=== EXERCISE GOAL ===
Below are the entries to work from; restate word for word the portion that opens with the line containing "Mark the black right gripper" and closes with the line containing "Mark the rolled black", keeping both.
RECORDS SUPPLIED Start Marker
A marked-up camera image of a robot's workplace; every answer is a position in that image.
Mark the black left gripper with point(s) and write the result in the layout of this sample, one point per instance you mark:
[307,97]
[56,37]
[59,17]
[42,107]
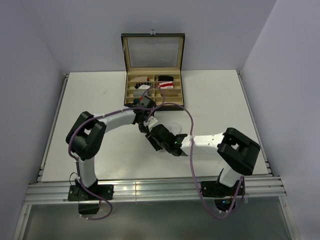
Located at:
[143,129]

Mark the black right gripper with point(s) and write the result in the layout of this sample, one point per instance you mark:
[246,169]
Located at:
[153,141]

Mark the white sock black stripes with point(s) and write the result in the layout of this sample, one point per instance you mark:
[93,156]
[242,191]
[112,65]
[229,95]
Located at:
[174,128]

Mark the brown ribbed sock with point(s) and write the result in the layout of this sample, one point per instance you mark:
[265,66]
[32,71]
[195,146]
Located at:
[171,93]

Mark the red white striped sock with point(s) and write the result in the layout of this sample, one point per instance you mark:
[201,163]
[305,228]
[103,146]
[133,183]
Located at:
[166,85]

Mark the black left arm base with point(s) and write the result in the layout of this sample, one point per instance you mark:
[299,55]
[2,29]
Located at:
[89,204]

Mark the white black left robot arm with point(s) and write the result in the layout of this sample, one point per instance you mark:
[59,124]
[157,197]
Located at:
[86,135]

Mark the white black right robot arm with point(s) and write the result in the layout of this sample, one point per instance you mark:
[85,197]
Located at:
[238,150]

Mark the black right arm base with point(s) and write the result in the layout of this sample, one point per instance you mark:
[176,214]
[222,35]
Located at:
[222,194]

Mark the rolled teal sock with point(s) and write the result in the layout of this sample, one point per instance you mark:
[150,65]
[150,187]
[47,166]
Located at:
[136,101]

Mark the rolled grey sock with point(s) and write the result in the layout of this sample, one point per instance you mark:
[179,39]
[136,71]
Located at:
[141,93]

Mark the rolled black white sock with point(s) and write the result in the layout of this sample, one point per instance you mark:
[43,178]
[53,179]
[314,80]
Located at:
[143,86]

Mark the black compartment storage box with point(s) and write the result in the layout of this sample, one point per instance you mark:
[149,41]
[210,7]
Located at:
[148,55]

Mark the aluminium table frame rail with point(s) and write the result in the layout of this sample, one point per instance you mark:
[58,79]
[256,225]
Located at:
[150,190]

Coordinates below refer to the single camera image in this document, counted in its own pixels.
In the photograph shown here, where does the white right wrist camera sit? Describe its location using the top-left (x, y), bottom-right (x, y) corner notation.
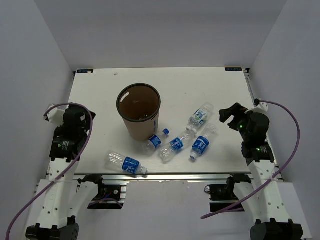
top-left (245, 98), bottom-right (268, 115)

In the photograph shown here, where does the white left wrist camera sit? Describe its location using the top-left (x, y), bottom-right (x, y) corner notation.
top-left (43, 108), bottom-right (65, 126)

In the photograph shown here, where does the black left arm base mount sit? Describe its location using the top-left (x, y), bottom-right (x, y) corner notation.
top-left (77, 174), bottom-right (124, 210)

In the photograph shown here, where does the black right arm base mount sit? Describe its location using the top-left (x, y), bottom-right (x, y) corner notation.
top-left (204, 174), bottom-right (252, 213)

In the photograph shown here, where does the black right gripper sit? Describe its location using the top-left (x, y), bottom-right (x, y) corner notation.
top-left (219, 102), bottom-right (251, 141)

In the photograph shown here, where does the small clear bottle blue cap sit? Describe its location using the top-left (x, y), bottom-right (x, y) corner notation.
top-left (142, 128), bottom-right (170, 156)

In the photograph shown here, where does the brown cylindrical paper bin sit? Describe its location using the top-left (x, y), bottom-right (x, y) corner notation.
top-left (116, 83), bottom-right (162, 141)

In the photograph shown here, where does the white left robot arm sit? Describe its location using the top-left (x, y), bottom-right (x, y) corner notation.
top-left (25, 103), bottom-right (96, 240)

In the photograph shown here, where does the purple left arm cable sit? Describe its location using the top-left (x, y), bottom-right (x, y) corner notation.
top-left (5, 102), bottom-right (95, 240)

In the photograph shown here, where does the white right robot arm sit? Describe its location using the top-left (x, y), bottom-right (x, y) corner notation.
top-left (219, 102), bottom-right (303, 240)

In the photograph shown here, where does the blue sticker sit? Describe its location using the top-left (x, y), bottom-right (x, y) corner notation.
top-left (224, 67), bottom-right (243, 72)
top-left (76, 69), bottom-right (94, 74)

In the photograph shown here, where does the blue sticker back right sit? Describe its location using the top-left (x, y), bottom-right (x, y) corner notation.
top-left (224, 67), bottom-right (243, 72)

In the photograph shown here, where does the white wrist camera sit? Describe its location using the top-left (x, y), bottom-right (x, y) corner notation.
top-left (43, 108), bottom-right (65, 126)
top-left (245, 98), bottom-right (268, 115)

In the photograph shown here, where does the blue sticker back left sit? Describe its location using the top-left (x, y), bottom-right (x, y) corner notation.
top-left (76, 69), bottom-right (94, 74)

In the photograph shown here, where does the clear bottle green blue label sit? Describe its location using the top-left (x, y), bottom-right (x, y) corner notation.
top-left (186, 102), bottom-right (214, 130)

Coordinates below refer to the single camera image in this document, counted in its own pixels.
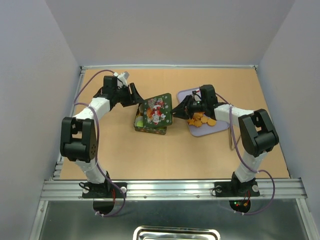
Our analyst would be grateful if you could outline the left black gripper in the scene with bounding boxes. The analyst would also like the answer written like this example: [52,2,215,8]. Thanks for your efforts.
[114,83,145,108]

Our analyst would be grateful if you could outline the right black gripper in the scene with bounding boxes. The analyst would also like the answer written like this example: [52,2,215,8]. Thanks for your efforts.
[169,94,207,120]

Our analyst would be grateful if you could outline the gold tin lid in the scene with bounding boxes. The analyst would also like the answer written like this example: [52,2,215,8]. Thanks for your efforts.
[141,93,173,129]

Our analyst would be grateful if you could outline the green sandwich cookie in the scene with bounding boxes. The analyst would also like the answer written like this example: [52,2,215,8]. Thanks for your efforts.
[136,120,144,127]

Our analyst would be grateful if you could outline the green christmas cookie tin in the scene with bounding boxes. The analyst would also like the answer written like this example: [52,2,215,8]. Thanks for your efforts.
[133,104,167,135]

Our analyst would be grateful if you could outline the steel kitchen tongs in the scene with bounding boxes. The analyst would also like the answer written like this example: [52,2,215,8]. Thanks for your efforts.
[228,128,241,151]

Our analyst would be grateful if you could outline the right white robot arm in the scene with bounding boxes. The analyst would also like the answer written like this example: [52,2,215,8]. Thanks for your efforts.
[171,84,279,195]

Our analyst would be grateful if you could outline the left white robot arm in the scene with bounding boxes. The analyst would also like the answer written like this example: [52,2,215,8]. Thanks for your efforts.
[60,75,143,197]

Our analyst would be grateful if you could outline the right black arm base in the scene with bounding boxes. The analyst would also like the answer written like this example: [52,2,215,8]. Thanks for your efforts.
[211,178,260,214]

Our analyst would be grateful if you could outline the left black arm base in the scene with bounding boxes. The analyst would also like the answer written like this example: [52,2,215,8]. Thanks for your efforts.
[78,181,128,217]

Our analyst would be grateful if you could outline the orange fish cookie left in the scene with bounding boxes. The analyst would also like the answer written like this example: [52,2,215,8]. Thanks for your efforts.
[187,118,195,126]

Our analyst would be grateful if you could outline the orange swirl meringue cookie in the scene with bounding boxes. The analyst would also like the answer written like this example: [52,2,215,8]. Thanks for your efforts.
[193,112,204,121]

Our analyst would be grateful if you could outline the tan maple leaf cookie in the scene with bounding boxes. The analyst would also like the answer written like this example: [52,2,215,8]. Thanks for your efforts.
[200,116,208,124]

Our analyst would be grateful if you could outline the lilac plastic tray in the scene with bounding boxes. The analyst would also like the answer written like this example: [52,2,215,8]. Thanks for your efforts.
[177,88,229,137]

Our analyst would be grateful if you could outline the round dotted biscuit lower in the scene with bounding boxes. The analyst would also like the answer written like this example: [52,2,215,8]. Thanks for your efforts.
[207,118,217,127]

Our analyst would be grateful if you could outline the steel tray front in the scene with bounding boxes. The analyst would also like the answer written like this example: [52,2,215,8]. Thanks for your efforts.
[133,231,221,240]

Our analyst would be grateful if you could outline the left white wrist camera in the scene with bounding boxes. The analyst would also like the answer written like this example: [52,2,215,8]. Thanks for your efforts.
[113,71,130,87]

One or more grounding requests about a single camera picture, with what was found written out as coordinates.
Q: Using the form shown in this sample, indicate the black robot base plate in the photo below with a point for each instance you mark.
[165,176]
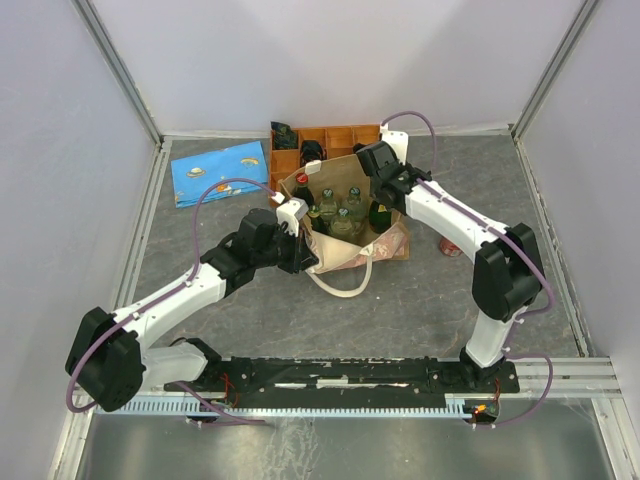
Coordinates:
[340,384]

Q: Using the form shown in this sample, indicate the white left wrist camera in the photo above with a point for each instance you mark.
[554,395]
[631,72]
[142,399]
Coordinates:
[289,213]

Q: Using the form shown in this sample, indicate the red beverage can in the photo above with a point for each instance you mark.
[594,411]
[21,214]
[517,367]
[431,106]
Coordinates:
[448,248]

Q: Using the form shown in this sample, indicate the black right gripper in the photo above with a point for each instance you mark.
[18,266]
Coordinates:
[404,167]

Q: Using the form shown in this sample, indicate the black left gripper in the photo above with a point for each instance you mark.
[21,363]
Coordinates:
[306,257]

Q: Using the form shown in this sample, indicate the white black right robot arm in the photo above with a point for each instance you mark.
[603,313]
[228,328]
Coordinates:
[507,269]

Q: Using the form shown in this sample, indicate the red cap cola bottle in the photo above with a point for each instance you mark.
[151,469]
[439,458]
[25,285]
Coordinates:
[302,190]

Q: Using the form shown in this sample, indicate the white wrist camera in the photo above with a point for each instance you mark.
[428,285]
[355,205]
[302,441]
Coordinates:
[398,140]
[289,213]

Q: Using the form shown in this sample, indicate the dark patterned packet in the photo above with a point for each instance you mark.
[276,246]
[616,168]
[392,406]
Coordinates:
[284,137]

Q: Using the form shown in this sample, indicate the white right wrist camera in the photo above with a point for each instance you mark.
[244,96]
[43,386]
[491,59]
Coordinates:
[398,140]

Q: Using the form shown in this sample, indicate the orange wooden compartment tray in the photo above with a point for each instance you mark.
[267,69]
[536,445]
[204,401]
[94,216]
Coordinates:
[326,155]

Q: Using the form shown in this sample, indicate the dark green yellow-label bottle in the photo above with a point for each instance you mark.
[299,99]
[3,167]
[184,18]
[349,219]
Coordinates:
[379,217]

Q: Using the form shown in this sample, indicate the clear glass bottle front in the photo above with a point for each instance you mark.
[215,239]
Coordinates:
[342,226]

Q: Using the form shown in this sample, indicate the blue patterned cloth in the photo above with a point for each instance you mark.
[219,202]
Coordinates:
[193,175]

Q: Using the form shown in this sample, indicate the clear glass bottle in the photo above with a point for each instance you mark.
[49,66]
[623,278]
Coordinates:
[328,205]
[356,204]
[342,226]

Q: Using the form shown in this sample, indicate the small green glass bottle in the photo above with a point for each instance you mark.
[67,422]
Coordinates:
[317,222]

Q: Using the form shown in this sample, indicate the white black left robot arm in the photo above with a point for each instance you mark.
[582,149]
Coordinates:
[113,354]

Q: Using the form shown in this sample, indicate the burlap canvas tote bag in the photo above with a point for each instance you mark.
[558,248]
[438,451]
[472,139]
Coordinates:
[368,248]

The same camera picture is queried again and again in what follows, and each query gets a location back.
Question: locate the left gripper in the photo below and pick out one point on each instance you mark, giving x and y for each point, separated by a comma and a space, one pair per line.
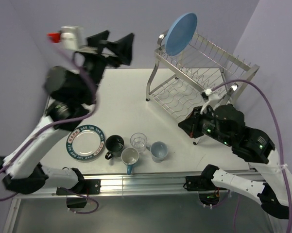
122, 48

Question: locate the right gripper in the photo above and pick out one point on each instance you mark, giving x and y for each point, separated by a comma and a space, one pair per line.
189, 125

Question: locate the grey blue plastic cup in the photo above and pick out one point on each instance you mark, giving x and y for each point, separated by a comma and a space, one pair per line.
159, 151

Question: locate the stainless steel dish rack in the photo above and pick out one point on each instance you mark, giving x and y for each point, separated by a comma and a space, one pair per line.
176, 82

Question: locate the blue plastic plate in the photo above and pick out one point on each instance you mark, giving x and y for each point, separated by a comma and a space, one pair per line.
180, 33

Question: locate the black mug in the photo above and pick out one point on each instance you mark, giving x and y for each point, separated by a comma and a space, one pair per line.
114, 144

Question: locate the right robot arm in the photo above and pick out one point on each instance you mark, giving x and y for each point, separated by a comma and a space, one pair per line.
226, 125

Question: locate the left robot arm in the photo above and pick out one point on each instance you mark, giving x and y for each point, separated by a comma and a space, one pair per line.
72, 94

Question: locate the clear plastic glass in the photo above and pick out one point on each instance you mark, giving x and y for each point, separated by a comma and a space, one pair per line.
139, 142

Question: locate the teal mug white inside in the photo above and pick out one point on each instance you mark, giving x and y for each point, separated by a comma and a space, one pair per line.
129, 157

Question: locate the white plate green rim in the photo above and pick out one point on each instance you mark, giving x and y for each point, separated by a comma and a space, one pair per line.
85, 143

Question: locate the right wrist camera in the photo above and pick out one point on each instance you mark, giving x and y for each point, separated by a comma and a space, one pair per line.
211, 99

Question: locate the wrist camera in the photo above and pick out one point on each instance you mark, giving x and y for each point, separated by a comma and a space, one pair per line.
71, 37
211, 99

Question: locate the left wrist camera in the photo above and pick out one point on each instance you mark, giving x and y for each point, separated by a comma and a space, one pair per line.
71, 37

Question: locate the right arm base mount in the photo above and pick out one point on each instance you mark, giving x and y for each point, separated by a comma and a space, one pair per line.
209, 195

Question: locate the aluminium mounting rail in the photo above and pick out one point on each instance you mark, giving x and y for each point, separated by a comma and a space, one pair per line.
138, 184

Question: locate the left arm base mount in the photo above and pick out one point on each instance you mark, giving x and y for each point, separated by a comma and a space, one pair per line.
RECORDS SUPPLIED End Marker
=== ANSWER TO THE EXERCISE ===
Mark the black right gripper with point(s) and write the result in the layout of this sample, one point per instance you mark:
[246,169]
Located at:
[153,141]

Mark the white sock black stripes with point(s) and write the result in the layout of this sample, one point per instance you mark:
[93,156]
[242,191]
[112,65]
[229,95]
Located at:
[174,128]

Mark the brown ribbed sock with point(s) and write the result in the layout of this sample, one point per instance you mark:
[265,66]
[32,71]
[195,146]
Located at:
[171,93]

Mark the red white striped sock with point(s) and write the result in the layout of this sample, one point per instance you mark:
[201,163]
[305,228]
[103,146]
[133,183]
Located at:
[166,85]

Mark the black left arm base with point(s) and write the result in the layout of this sample, one point per instance you mark:
[299,55]
[2,29]
Located at:
[89,204]

Mark the white black left robot arm with point(s) and write the result in the layout of this sample, one point per instance you mark:
[59,124]
[157,197]
Located at:
[86,135]

Mark the white black right robot arm with point(s) and write the result in the layout of this sample, one point per instance you mark:
[85,197]
Located at:
[238,150]

Mark the black right arm base with point(s) and write the result in the layout of this sample, one point per instance you mark:
[176,214]
[222,35]
Located at:
[222,194]

Mark the rolled teal sock with point(s) and write the result in the layout of this sample, one point per instance you mark:
[150,65]
[150,187]
[47,166]
Located at:
[136,101]

Mark the rolled grey sock with point(s) and write the result in the layout of this sample, one point per instance you mark:
[179,39]
[136,71]
Located at:
[141,93]

Mark the rolled black white sock with point(s) and write the result in the layout of this sample, one point per instance you mark:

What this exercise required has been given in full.